Core Functions

The main Pewtils module contains a variety of generally useful functions that make our researchers lives easier. For those still working in Python 2.x, the pewtils.decode_text() function can help alleviate headaches related to text encodings. The pewtils.is_null() and pewtils.is_not_null() functions provide an easy way to deal with the wide variety of possible null values that exist in the Python (and broader research universe) by using a best-guess approach. When working with dictionaries or JSON records that need to be updated, pewtils.recursive_update() makes it easy to map one version of an object onto another. While we strive to write efficient code that can cover every possible use-case, there are certainly some edge cases that we haven’t encountered, and other existing Python libraries may very well provide many of these same features. This collection simply consists of functions we find ourselves using again and again, and we hope that Pewtils may help expand your daily toolkit in some way as well.

Classes:

`classproperty`(fget)	This decorator allows you to define functions on a class that are accessible directly from the class itself (rather than an instance of the class).
`PrintExecutionTime`([label, stdout])	Simple context manager to print the time it takes for a block of code to execute

Functions:

`is_not_null`(val[, empty_lists_are_null, ...])	Checks whether the value is null, using a variety of potential string values, etc.
`is_null`(val[, empty_lists_are_null, ...])	Returns the opposite of the outcome of `pewtils.is_not_null()`.
`decode_text`(text[, throw_loud_fail])	Attempts to decode and re-encode text as ASCII.
`get_hash`(text[, hash_function])	Generates hashed text using one of several available hashing functions.
`zipcode_num_to_string`(zipcode)	Attempts to standardize a string/integer/float that contains a U.S.
`concat_text`(*args)	A helper function for concatenating text values.
`vector_concat_text`(*args)	Takes a list of equal-length lists and returns a single list with the rows concatenated by spaces.
`scale_range`(old_val, old_min, old_max, ...)	Scales a value from one range to another.
`new_random_number`([attempt, minimum, maximum])	Returns a random number between the boundary that exponentially increases with the number of `attempt`.
`chunk_list`(seq, size)	Takes a sequence and groups values into smaller lists based on the specified size.
`flatten_list`(l)	Takes a list of lists and flattens it into a single list.
`scan_dictionary`(search_dict, field)	Takes a dictionary with nested lists and dictionaries, and searches recursively for a specific key.
`recursive_update`(existing, new)	Takes an object and a dictionary representation of attributes and values, and recursively traverses through the new values and updates the object.
`cached_series_mapper`(series, function)	Applies a function to all of the unique values in a `pandas.Series` to avoid repeating the operation on duplicate values.
`multiprocess_group_apply`(grp, func, *args, ...)	Apply arbitrary functions to groups or slices of a Pandas DataFrame using multiprocessing, to efficiently map or aggregate data.
`extract_json_from_folder`(folder_path[, ...])	Takes a folder path and traverses it, looking for JSON files.
`extract_attributes_from_folder_modules`(...)	Takes a folder path and traverses it, looking for Python files that contain an attribute (i.e., class, function, etc.) with a given name.

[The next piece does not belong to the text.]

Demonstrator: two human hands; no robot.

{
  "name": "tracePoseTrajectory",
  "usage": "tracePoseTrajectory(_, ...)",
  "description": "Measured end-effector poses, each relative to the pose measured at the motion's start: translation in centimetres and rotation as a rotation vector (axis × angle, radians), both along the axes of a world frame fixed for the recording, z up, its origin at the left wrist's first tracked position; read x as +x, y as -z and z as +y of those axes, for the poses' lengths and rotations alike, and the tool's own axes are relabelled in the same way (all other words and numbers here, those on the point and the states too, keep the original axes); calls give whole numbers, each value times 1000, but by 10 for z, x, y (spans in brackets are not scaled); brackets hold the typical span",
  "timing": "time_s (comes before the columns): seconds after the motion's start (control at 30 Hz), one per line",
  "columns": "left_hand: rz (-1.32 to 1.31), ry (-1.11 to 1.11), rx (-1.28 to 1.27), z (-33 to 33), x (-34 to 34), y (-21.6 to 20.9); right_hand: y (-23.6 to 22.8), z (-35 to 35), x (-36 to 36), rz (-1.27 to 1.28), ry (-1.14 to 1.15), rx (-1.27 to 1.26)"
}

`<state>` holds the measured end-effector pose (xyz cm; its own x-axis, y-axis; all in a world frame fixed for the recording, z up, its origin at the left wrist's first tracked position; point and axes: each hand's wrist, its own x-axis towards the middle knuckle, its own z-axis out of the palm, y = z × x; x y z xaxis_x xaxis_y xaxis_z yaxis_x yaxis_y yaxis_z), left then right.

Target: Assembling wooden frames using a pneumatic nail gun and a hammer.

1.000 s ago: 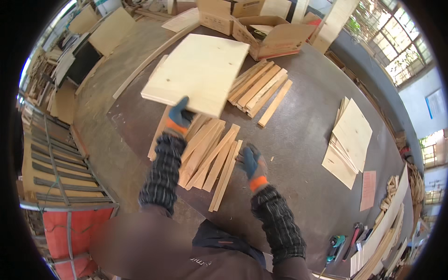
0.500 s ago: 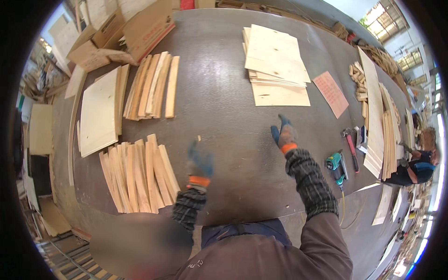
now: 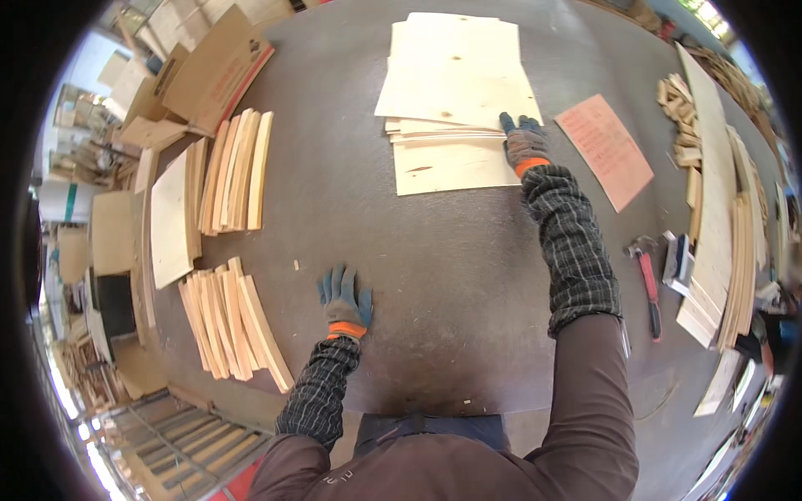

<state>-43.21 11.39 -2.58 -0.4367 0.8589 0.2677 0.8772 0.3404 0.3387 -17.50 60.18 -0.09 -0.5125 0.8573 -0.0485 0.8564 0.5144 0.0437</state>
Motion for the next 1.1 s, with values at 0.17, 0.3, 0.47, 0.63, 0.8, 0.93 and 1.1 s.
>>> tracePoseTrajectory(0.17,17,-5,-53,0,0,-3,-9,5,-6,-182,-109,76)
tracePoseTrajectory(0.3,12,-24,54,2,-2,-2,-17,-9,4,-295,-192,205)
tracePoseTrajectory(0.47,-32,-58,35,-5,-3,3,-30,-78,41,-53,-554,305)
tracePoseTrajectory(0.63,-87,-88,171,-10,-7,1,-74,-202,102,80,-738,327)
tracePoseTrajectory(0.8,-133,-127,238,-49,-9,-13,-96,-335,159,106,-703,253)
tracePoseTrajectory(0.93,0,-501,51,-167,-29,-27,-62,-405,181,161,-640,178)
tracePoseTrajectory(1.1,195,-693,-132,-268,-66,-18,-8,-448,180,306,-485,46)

class classproperty(fget)[source]

This decorator allows you to define functions on a class that are accessible directly from the class itself (rather than an instance of the class). It allows you to access classproperty attributes directly, such as obj.property, rather than as a function on a class instance (like obj = Obj(); obj.property()).

Borrowed from a StackOverflow post.

Usage:

from pewtils import classproperty

class MyClass(object):
    x = 4

    @classproperty
    def number(cls):
        return cls.x

>>> MyClass().number
4
>>> MyClass.number
4

is_not_null(val, empty_lists_are_null=False, custom_nulls=None)[source]

Checks whether the value is null, using a variety of potential string values, etc. The following values are always considered null: numpy.nan, None, "None", "nan", "", " ", "NaN", "none", "n/a", "NONE", "N/A"

Parameters

val – The value to check
empty_lists_are_null (bool) – Whether or not an empty list or pandas.DataFrame should be considered null (default=False)
custom_nulls (list) – an optional list of additional values to consider as null

Returns

True if the value is not null

Return type

bool

Usage:

from pewtils import is_not_null

>>> text = "Hello"
>>> is_not_null(text)
True

is_null(val, empty_lists_are_null=False, custom_nulls=None)[source]

Returns the opposite of the outcome of pewtils.is_not_null(). The following values are always considered null: numpy.nan, None, "None", "nan", "", " ", "NaN", "none", "n/a", "NONE", "N/A"

Parameters

val – The value to check
empty_lists_are_null (bool) – Whether or not an empty list or pandas.DataFrame should be considered null (default=False)
custom_nulls (list) – an optional list of additional values to consider as null

Returns

True if the value is null

Return type

bool

Usage:

from pewtils import is_null

>>> empty_list = []
>>> is_null(empty_list, empty_lists_are_null=True)
True

decode_text(text, throw_loud_fail=False)[source]

Attempts to decode and re-encode text as ASCII. In the case of failure, it will attempt to detect the string’s encoding, decode it, and convert it to ASCII. If both these attempts fail, it will attempt to use the unidecode package to transliterate into ASCII. And finally, if that doesn’t work, it will forcibly encode the text as ASCII and ignore non-ASCII characters.

Warning

This function is potentially destructive to source input and should be used with some care. Input text that cannot be decoded may be stripped out, or replaced with a similar ASCII character or other placeholder, potentially resulting in an empty string.

Parameters

text (str) – The text to process
throw_loud_fail (bool) – If True, exceptions will be raised, otherwise the function will fail silently and return an empty string (default False)

Returns

Decoded text, or empty string

Return type

str

Note

In Python 3, the decode/encode attempts will fail by default, and the unidecode package will be used to transliterate. In general, you shouldn’t need to use this function in Python 3, but it shouldn’t hurt anything if you do.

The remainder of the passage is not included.